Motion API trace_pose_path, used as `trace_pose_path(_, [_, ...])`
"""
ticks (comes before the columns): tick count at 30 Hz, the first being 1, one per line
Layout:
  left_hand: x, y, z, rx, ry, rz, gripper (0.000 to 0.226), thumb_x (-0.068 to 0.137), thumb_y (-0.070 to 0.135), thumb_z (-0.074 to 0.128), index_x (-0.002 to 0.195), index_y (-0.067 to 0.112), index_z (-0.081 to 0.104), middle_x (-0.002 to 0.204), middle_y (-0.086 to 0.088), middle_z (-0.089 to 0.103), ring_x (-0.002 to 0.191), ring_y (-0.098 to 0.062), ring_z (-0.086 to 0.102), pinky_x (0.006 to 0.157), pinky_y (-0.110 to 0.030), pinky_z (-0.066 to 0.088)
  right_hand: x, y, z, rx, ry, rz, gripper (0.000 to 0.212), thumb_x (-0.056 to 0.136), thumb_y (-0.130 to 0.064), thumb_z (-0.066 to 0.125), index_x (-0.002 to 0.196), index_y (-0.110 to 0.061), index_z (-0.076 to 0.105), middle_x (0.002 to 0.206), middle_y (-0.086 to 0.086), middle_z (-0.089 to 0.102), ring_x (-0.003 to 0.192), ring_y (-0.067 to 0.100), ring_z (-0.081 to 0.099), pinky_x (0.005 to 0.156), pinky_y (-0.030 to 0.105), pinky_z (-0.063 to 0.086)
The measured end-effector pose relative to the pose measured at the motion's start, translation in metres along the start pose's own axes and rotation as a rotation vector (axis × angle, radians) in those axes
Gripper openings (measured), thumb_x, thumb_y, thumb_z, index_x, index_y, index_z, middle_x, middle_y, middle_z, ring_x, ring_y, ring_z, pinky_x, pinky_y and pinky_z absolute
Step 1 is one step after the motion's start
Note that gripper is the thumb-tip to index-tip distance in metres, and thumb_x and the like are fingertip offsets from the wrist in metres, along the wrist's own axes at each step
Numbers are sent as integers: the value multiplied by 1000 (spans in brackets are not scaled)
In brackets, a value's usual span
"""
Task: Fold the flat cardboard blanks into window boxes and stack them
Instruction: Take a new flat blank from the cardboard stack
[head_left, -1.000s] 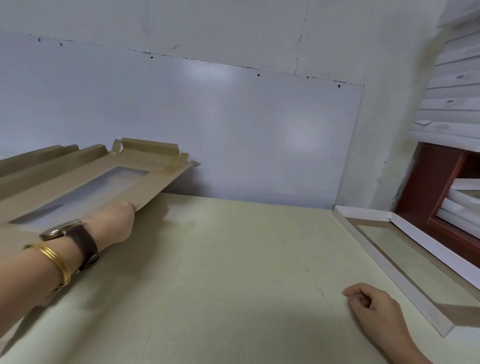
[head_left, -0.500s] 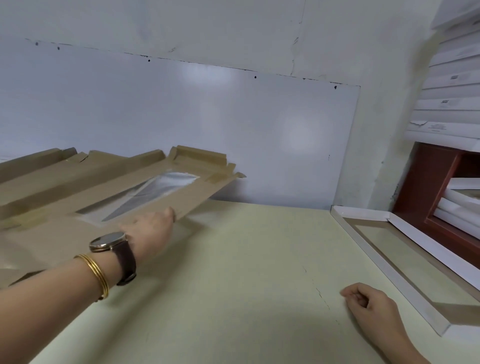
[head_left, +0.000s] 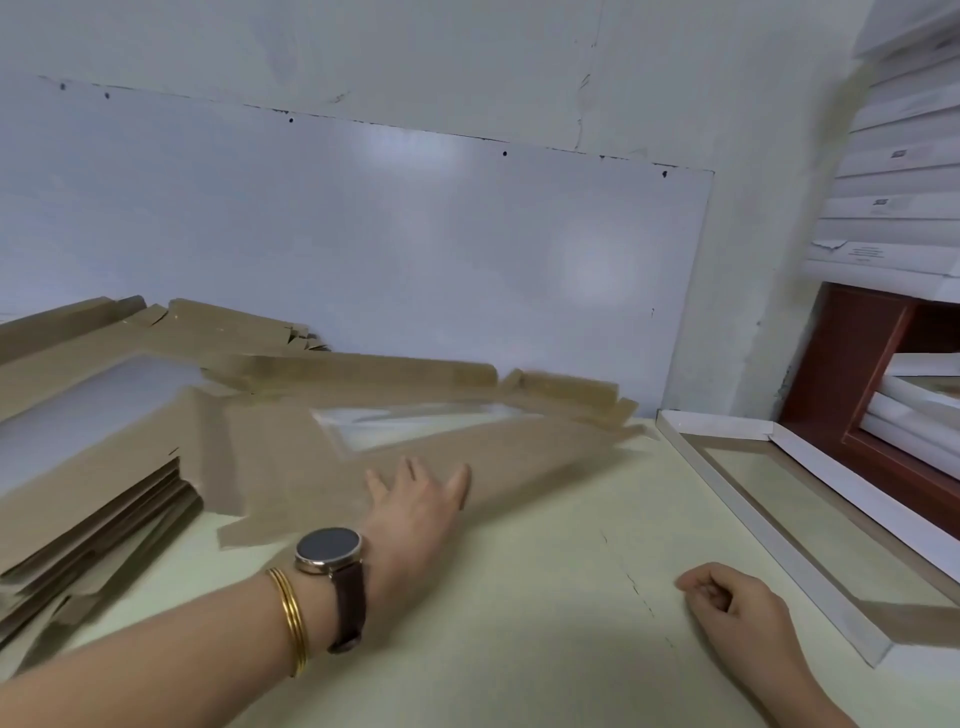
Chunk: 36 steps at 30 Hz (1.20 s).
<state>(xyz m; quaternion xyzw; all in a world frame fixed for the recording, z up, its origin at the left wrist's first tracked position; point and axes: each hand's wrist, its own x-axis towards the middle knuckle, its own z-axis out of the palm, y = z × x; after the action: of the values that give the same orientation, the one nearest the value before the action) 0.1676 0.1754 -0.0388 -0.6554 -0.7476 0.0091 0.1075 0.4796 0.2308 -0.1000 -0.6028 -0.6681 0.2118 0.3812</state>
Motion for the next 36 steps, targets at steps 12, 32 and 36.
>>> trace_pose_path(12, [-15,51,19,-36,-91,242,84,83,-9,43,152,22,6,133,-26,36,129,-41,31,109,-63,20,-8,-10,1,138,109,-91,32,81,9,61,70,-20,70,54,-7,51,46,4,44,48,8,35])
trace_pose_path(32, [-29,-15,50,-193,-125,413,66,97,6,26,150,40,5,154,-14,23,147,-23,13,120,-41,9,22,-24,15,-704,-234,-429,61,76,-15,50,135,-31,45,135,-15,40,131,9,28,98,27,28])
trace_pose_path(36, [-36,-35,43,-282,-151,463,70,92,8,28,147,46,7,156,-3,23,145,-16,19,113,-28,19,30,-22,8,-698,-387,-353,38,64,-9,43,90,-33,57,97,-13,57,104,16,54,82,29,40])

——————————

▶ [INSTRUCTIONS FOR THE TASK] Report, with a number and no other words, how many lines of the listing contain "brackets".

▶ [SOLUTION TO THIS PROBLEM] 2